*ASSIGNMENT*
Without including any images, output the listing below exactly.

*PROVIDED DATA*
+++

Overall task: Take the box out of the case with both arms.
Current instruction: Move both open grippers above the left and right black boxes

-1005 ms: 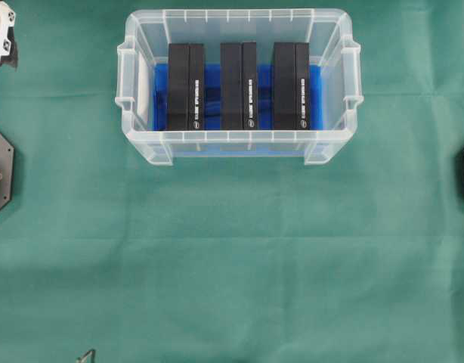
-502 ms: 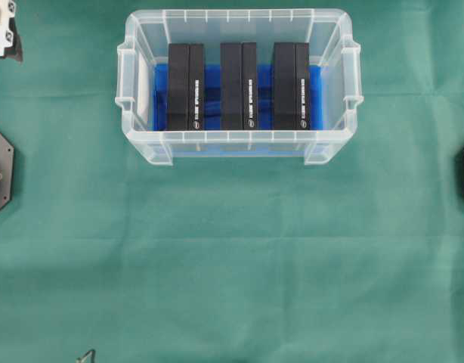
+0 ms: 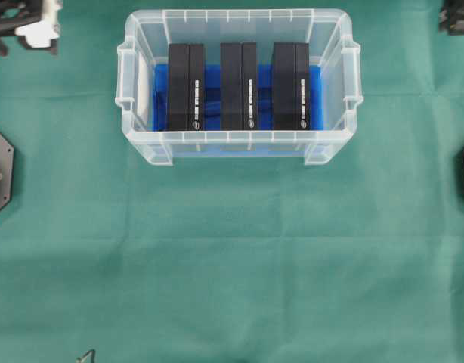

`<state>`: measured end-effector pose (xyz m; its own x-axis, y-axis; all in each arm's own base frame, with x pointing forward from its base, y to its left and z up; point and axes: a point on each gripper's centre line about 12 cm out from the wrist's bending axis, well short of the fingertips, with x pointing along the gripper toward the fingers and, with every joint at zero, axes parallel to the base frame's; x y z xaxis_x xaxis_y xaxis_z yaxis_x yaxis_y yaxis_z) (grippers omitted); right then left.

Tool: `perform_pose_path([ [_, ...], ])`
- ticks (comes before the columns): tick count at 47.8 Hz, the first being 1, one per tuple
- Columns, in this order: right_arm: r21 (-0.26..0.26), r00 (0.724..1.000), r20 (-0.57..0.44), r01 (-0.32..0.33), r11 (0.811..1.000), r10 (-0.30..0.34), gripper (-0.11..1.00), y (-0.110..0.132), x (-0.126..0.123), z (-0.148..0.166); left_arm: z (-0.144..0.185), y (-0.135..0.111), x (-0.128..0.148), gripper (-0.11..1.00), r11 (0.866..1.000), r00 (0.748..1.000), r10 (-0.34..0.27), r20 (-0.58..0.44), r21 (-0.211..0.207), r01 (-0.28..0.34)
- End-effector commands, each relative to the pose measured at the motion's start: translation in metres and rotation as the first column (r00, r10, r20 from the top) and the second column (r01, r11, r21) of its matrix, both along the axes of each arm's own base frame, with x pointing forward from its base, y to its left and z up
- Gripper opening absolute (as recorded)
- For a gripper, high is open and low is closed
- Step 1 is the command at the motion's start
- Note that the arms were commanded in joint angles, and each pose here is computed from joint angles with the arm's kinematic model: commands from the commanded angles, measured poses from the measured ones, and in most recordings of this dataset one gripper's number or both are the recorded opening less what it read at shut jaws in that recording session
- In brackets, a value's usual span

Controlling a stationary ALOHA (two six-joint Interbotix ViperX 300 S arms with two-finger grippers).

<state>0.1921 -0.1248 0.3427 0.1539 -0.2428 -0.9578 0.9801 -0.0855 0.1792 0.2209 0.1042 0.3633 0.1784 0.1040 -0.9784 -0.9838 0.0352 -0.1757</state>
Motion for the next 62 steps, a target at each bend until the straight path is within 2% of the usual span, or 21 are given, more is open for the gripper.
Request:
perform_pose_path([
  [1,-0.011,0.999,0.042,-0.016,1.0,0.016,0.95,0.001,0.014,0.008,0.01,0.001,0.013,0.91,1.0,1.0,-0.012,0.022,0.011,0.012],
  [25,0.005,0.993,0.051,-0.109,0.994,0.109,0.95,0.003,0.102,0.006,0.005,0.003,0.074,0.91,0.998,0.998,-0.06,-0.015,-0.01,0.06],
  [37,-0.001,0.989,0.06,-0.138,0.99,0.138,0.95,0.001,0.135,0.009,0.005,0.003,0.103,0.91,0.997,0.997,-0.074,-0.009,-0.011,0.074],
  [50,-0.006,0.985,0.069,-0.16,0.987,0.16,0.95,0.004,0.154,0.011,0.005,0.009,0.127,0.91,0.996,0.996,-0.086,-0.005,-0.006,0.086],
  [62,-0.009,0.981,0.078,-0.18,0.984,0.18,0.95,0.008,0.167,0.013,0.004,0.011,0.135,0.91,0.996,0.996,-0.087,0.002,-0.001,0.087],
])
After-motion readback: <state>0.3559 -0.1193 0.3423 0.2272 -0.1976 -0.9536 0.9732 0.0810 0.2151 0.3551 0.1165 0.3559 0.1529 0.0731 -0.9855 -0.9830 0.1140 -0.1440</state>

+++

*SOLUTION TO THIS EXERCISE*
Overall task: Take the box out of the case with both arms.
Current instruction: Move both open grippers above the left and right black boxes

-1005 ms: 
-502 ms: 
+0 ms: 

`<state>`: measured end-effector pose (xyz m; its own x-axis, y-axis; all in each arm's own base frame, with x pointing forward from its base, y to its left and z up; point and axes: a point on each gripper's centre line about 12 cm out from the wrist's bending axis, well short of the fingertips, with x pointing along the gripper toward the fingers and, with every joint at zero, axes parallel to the base frame's; x y z xaxis_x xaxis_y xaxis_z yaxis_x yaxis_y yaxis_z) (grippers omitted); right then left.

Tool: `perform_pose_path([ [_, ...], ])`
- ticks (comes before the columns): tick count at 47.8 Hz, the first being 1, one per tuple
- Columns, in this order: right_arm: r21 (-0.26..0.26), r00 (0.724..1.000), r20 (-0.57..0.44), r01 (-0.32..0.33), r11 (0.811..1.000), r10 (-0.30..0.34), gripper (-0.11..1.00), y (-0.110..0.132), x (-0.126..0.123), z (-0.148..0.166); left_arm: z (-0.144..0.185), y (-0.135..0.111), x (-0.128..0.148), gripper (-0.11..1.00), r11 (0.866..1.000), r00 (0.748..1.000), r10 (-0.34..0.27), r20 (-0.58..0.44), r21 (-0.211..0.207), r01 (-0.28..0.34)
- End-effector commands, each relative to the pose measured at the motion's start: translation in metres and rotation as the first column (r00, r10, r20 from the top) and the second column (r01, r11, r21) of its matrix, both along the axes of each arm's own base frame, with x pointing forward from its base, y to its left and z up
- Gripper opening absolute (as recorded)
- For a gripper, high is open and low is closed
- Step 1 is the command at the motion's start
- Note that the arms were commanded in joint angles, and each pose here is computed from joint angles with the arm's kinematic model: commands from the commanded angles, measured poses from the measured ones, and in most recordings of this dataset one gripper's number or both are the recorded opening less what it read at shut jaws in that recording session
- In brackets, a value's usual span

Controlling a stationary ALOHA (two six-joint Interbotix ViperX 300 S arms with two-finger grippers).

<state>0.1921 -0.1248 0.3427 0.1539 -0.2428 -0.9578 0.9801 -0.0855 0.1792 0.2209 0.1042 0.3633 0.1784 0.1040 -0.9784 -0.9838 0.0352 -0.1757</state>
Motion for the next 62 steps, a target at each bend until the straight path is within 2% of the usual span, or 21 are given, more is open for the gripper.
Request:
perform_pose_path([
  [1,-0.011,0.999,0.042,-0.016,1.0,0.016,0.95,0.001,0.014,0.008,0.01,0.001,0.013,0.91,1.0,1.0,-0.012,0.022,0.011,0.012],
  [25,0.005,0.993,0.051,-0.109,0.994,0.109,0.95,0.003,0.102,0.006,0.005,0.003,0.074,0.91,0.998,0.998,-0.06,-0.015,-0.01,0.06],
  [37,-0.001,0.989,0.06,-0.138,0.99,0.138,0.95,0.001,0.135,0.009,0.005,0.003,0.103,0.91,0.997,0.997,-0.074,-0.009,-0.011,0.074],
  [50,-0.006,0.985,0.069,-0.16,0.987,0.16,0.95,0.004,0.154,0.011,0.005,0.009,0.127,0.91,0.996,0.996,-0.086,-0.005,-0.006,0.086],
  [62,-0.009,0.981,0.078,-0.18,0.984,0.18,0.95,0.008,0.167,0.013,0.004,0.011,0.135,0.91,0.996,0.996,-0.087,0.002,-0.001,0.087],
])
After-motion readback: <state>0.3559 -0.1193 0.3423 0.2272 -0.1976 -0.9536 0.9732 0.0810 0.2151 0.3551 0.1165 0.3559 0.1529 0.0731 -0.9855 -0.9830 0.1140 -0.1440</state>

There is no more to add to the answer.